In regard to Gene Twombly, Jack Benny's sound effects specialist, Ken
Greenwald posits:
Twombly was married to Bea Benedarette. And they did have children.
As far as I have heard, it was a good marriage.
Well ... yes and no ...
Benaderet [note spelling] died of pneumonia and a relapse from treatment of
lung cancer in Los Angeles on October 13, 1968 at 62. She was divorced from
Jim Bannon after a dozen years of marriage (1938-50) with whom she had two
children-John James (Jack) Bannon, born June 14, 1940; and Margaret Bannon,
March 4, 1947. Jack Bannon grew up to follow in his mom's footsteps: he
won continuing acting roles in a couple of hour-long TV dramas, CBS's Lou
Grant (1977-82) and ABC's short-lived Trauma Center (1983). Long before
that, however, Bea Benaderet had wed a second time, to Jack Benny's sound
effects tech, Gene Twombley [note spelling], in 1957. Twombley suffered a
fatal heart attack just four days after Bea's demise.
No kids from that marriage. Did he perhaps die of a broken heart, however?

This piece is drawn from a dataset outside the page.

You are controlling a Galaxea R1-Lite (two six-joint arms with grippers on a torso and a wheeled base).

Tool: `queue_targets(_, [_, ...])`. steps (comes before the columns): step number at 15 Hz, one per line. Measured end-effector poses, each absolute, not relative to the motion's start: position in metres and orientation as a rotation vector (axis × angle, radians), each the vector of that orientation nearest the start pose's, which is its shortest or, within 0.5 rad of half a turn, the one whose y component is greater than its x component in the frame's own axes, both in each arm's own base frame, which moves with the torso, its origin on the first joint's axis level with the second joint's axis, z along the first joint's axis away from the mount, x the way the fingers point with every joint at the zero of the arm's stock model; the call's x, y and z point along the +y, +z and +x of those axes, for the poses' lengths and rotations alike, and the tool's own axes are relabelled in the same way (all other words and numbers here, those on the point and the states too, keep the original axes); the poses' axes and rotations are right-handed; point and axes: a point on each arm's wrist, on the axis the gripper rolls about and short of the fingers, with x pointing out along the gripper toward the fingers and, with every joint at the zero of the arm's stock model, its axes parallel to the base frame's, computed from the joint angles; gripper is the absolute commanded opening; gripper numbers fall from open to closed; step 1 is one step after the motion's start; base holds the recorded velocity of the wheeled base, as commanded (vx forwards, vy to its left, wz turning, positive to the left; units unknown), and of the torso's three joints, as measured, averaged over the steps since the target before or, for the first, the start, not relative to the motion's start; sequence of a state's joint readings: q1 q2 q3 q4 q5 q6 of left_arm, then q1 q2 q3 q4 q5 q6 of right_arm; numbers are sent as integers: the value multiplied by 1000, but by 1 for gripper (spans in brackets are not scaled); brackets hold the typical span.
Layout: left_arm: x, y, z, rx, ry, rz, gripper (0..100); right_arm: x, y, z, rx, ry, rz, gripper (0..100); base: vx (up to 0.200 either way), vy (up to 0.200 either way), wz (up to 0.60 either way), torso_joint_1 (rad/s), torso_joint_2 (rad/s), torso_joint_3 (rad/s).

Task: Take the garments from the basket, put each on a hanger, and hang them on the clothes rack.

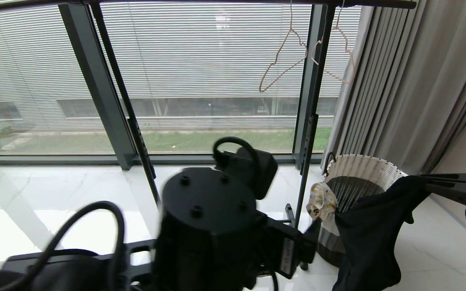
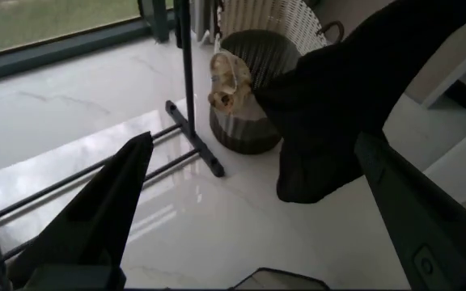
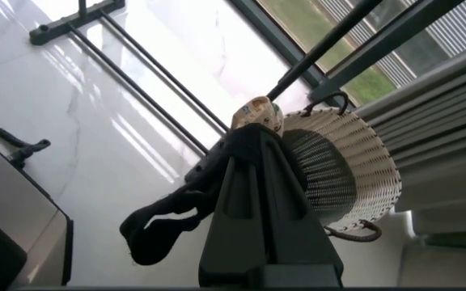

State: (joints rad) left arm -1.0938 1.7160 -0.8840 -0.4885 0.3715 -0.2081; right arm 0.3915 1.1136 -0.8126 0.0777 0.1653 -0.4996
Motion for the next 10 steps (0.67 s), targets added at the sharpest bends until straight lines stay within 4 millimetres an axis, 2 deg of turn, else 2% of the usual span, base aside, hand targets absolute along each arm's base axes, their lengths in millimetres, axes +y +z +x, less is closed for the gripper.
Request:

This data, incidentally, is found in a lengthy Benaderet treatise in "The
Great Radio Sitcoms" which is due for imminent release at
[removed] or 800-253-2187 and may be ordered today. (It's the
one with Fibber McGee & Molly on the cover.)
Martin Grams tells about the kid wearing a "'taint funny McGee" shirt. That
is truly sensational. How many people (non-OTR fans) in America living
today 40 (or even 50) and under could catch the significance and relate it
to a radio series whose heyday was 1935-53 (even with pithy extensions to
1959)? It boggles the mind how persuasively marketing can cloud those
minds, so few of them being any wiser!
And in the same Digest issue, Don Dean remarks:
I seem to recall Mike Wallace announcing on the Sky King radio program when
they were sponsored by Peter Pan Peanut butter. I beleive this was in the
late '40's. Is this true? How long was he on that program? Or am I having a
senior moment.
No senior moment there, Don. I can personally vouch for Myron (Mike)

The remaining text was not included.